> [Information shown]
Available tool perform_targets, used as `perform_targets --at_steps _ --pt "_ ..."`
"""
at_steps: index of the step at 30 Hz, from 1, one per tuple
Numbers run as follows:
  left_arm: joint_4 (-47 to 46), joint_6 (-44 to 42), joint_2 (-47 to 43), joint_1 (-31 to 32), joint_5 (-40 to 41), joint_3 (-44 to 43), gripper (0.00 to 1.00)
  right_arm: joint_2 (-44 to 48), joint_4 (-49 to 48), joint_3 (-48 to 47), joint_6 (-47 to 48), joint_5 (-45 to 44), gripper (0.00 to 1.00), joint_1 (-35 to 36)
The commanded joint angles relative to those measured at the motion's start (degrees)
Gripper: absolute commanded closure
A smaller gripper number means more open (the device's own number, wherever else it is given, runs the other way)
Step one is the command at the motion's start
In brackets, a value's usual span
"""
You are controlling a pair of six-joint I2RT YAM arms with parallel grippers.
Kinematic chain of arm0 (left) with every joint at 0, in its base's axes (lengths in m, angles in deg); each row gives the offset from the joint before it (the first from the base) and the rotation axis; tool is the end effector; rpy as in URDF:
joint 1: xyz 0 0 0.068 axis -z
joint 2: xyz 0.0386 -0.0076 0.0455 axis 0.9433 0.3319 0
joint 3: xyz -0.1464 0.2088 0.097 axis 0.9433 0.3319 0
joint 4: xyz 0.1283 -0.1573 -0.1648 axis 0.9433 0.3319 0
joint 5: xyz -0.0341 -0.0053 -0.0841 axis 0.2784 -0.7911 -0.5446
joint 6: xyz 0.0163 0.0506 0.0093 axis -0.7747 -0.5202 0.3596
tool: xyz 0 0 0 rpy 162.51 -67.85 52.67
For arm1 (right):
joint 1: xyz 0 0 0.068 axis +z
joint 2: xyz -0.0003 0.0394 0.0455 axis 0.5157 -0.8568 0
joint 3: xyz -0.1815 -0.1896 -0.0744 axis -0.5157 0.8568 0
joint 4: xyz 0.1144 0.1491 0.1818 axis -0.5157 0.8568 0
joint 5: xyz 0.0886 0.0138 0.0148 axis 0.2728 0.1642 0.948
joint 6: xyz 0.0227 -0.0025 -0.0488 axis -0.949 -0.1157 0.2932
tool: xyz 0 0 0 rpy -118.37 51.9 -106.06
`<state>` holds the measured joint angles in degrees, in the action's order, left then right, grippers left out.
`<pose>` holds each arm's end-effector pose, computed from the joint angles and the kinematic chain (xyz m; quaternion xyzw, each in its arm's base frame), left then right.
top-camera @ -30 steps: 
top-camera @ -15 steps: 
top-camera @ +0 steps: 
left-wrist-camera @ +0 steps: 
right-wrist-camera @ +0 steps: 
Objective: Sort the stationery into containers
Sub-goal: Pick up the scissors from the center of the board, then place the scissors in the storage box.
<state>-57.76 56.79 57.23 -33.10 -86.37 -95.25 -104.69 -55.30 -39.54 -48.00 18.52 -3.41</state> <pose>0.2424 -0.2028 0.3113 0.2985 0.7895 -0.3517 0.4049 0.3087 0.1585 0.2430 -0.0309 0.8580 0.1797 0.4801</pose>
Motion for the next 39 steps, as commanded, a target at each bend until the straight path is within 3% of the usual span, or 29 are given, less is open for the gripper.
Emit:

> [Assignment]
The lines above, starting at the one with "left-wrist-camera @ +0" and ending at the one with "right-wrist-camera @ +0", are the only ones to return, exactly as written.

> [Exercise result]
left-wrist-camera @ +0 steps: 
right-wrist-camera @ +0 steps: 

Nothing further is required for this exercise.